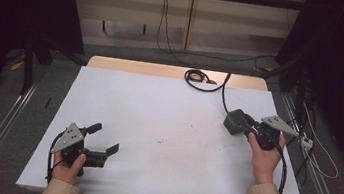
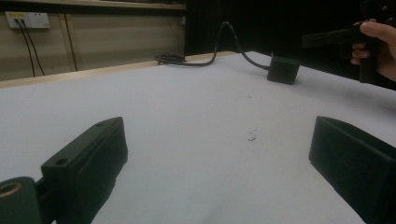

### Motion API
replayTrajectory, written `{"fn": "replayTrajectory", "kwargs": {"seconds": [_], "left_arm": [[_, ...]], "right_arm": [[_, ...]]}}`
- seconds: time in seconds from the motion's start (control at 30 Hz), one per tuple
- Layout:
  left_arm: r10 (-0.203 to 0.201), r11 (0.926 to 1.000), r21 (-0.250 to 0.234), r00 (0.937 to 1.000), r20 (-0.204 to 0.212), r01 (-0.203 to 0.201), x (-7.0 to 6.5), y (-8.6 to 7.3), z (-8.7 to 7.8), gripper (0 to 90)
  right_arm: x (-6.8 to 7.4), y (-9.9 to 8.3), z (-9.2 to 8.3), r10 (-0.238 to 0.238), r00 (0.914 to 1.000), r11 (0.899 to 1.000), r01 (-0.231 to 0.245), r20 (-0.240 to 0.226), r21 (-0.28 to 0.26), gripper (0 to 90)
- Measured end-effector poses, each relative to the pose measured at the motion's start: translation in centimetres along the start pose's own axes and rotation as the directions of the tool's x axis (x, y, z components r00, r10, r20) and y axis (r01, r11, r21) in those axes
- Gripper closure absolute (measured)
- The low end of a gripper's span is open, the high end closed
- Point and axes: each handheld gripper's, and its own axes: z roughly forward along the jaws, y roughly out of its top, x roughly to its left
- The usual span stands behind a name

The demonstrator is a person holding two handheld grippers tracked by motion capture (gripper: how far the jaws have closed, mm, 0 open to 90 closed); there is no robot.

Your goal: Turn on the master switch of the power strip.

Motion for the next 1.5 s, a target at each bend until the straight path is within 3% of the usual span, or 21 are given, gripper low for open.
{"fn": "replayTrajectory", "kwargs": {"seconds": [1.07,1.5], "left_arm": [[0.004,1.0000,0.000,1.0000,-0.009,-0.004,0.0,0.0,0.0,4.1],[-0.001,1.0000,0.005,0.9999,-0.013,0.001,0.0,-0.1,0.0,4.1]], "right_arm": [[-0.8,0.1,0.8,0.024,0.9997,0.999,-0.024,0.005,0.025,90.0],[-0.9,0.1,1.5,0.023,0.9997,0.999,-0.023,0.011,0.044,90.0]]}}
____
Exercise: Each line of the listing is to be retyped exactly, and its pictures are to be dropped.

Expected output:
### Motion API
replayTrajectory, written `{"fn": "replayTrajectory", "kwargs": {"seconds": [_], "left_arm": [[_, ...]], "right_arm": [[_, ...]]}}`
- seconds: time in seconds from the motion's start (control at 30 Hz), one per tuple
- Layout:
  left_arm: r10 (-0.203 to 0.201), r11 (0.926 to 1.000), r21 (-0.250 to 0.234), r00 (0.937 to 1.000), r20 (-0.204 to 0.212), r01 (-0.203 to 0.201), x (-7.0 to 6.5), y (-8.6 to 7.3), z (-8.7 to 7.8), gripper (0 to 90)
  right_arm: x (-6.8 to 7.4), y (-9.9 to 8.3), z (-9.2 to 8.3), r10 (-0.238 to 0.238), r00 (0.914 to 1.000), r11 (0.899 to 1.000), r01 (-0.231 to 0.245), r20 (-0.240 to 0.226), r21 (-0.28 to 0.26), gripper (0 to 90)
- Measured end-effector poses, each relative to the pose measured at the motion's start: translation in centimetres along the start pose's own axes and rotation as the directions of the tool's x axis (x, y, z components r00, r10, r20) and y axis (r01, r11, r21) in those axes
- Gripper closure absolute (measured)
- The low end of a gripper's span is open, the high end closed
- Point and axes: each handheld gripper's, and its own axes: z roughly forward along the jaws, y roughly out of its top, x roughly to its left
- The usual span stands behind a name

The demonstrator is a person holding two handheld grippers tracked by motion capture (gripper: how far the jaws have closed, mm, 0 open to 90 closed); there is no robot.

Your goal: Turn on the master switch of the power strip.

Motion for the next 1.5 s, a target at each bend until the straight path is within 3% of the usual span, or 21 are given, gripper low for open.
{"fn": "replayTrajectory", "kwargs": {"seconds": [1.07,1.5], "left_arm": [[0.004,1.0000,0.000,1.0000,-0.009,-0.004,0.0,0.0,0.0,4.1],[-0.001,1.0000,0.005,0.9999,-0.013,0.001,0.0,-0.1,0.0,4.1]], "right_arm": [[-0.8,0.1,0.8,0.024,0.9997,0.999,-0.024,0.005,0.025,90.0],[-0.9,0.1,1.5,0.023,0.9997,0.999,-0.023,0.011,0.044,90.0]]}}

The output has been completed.